The first is an annoying aspect of the way Rust's conversion traits are defined. I want to be able to specify how to convert Zero into Num, then define ComplexNum conversions in terms of anything that can be converted into a Num, like this:

    impl<R,I> From<Complex<R,I>> for ComplexNum
    where
        R: Into<Num>,
        I: Into<Num>,
    {
        fn from(c: Complex<R, I>) -> Self {
            let Complex(r, i) = c;
            Complex(r.into(), i.into())
        }
    }

But sadly the Rust compiler complains:

    error[E0119]: conflicting implementations of trait
        `std::convert::From<complex::Complex<f64, f64>>`
        for type `complex::Complex<f64, f64>`:
    = note: conflicting implementation in crate `core`:
            - impl<T> From<T> for T;

Ugh! Instead I use a macro to implement the three conversions involving Zero and leave out the no-op From<ComplexNum> for ComplexNum that conflicts with the standard library.

For multivectors, unfortunately I need 31 of these conversions. Yuck.

The other case where it goes exponential is my wide and shallow Sum trait. For multivectors, I need to get the zeroness of the sum of up to 9 (nine!) arguments, each of which can be Zero or Num.

Aside: I said earlier that the multivector result expressions often have 16 additions. Why is it only 9 now? This is where the abstract type-level zeroness expression can be simpler than the concrete run-time expression, because the type-level expression deals with the 5x5 parts, whereas the run-time expression deals with the 16x16 numbers.

In total the Sum trait has 820 implementations! (I don't need argument lists of every possible length.) This seems like a lot, but the trait implementations don't involve any run time code, so they cause no slow LLVM codegen / optimization. The compiler seems to handle it without trouble.

Aside: in one of my futile detours, I tried using macros to generate all the 1024 possible concrete implementations of Mul for multivectors. This did make the compiler sad: it took well over ten seconds to compile or type-check a trivial program. The code described here compiles in less than a second which is much more tolerable.

To keep these 820 implementations linear at the source code level, I have used a little bit of macrology, so I can fit them all into 50 lines of code.

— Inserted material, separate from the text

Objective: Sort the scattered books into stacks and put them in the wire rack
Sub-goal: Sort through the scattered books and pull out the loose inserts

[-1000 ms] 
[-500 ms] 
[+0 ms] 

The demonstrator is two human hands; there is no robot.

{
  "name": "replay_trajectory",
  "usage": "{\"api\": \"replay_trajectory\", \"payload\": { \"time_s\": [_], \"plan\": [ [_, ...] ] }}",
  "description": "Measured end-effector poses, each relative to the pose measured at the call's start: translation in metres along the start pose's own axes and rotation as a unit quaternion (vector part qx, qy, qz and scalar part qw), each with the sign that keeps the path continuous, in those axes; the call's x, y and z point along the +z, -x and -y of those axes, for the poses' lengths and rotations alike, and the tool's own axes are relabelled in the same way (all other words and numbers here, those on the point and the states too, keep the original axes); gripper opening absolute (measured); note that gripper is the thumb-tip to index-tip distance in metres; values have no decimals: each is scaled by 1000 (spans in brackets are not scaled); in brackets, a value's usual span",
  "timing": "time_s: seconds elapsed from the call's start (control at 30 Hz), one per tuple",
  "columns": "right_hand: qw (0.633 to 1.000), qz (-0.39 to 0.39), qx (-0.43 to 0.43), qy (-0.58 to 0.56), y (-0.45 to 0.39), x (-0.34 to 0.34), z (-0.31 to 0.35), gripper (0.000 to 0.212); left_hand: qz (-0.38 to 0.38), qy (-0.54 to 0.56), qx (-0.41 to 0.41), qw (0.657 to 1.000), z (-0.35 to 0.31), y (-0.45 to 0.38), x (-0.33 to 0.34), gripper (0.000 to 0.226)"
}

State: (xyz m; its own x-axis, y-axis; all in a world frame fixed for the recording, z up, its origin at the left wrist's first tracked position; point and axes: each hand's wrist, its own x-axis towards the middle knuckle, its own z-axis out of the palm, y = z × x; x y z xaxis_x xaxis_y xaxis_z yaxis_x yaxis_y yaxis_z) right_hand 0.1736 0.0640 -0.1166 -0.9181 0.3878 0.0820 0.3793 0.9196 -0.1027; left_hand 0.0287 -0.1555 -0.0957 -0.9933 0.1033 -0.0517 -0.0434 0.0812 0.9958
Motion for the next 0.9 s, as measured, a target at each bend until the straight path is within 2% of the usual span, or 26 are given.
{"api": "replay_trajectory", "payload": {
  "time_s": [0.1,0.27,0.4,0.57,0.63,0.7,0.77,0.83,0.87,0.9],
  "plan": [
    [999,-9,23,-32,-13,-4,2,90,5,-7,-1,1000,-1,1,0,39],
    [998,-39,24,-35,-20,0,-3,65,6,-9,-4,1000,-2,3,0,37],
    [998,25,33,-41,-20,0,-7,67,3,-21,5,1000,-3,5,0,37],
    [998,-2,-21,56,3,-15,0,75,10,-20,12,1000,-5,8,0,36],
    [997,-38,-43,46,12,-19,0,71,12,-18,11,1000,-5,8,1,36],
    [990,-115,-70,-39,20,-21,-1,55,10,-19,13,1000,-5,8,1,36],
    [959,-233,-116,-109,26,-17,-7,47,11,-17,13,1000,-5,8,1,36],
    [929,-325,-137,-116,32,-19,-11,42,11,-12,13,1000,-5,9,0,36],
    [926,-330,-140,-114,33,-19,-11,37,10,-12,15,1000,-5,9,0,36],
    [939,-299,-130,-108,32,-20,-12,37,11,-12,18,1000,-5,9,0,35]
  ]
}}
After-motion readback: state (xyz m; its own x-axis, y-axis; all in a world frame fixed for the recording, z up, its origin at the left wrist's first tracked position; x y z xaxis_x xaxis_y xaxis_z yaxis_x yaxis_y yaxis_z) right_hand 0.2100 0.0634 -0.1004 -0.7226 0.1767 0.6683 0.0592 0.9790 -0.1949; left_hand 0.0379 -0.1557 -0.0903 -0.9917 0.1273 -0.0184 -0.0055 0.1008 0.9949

There's one last obvious problem with using this code for more than wild experiments: my Num type is currently fixed; ideally it should be generic over numeric types. There are probably a few more significant hurdles that would make this difficult, but for now I am going to leave it on the todo list.

what next

Well these notes have become rather more than 4000 words according to wc! Well done if you read this far :-)

As I said earlier, what I have so far is only a proof-of-concept. It has passed some trivial tests, but I have not yet tried to use it properly. So the next thing is obviously to try to draw some pictures!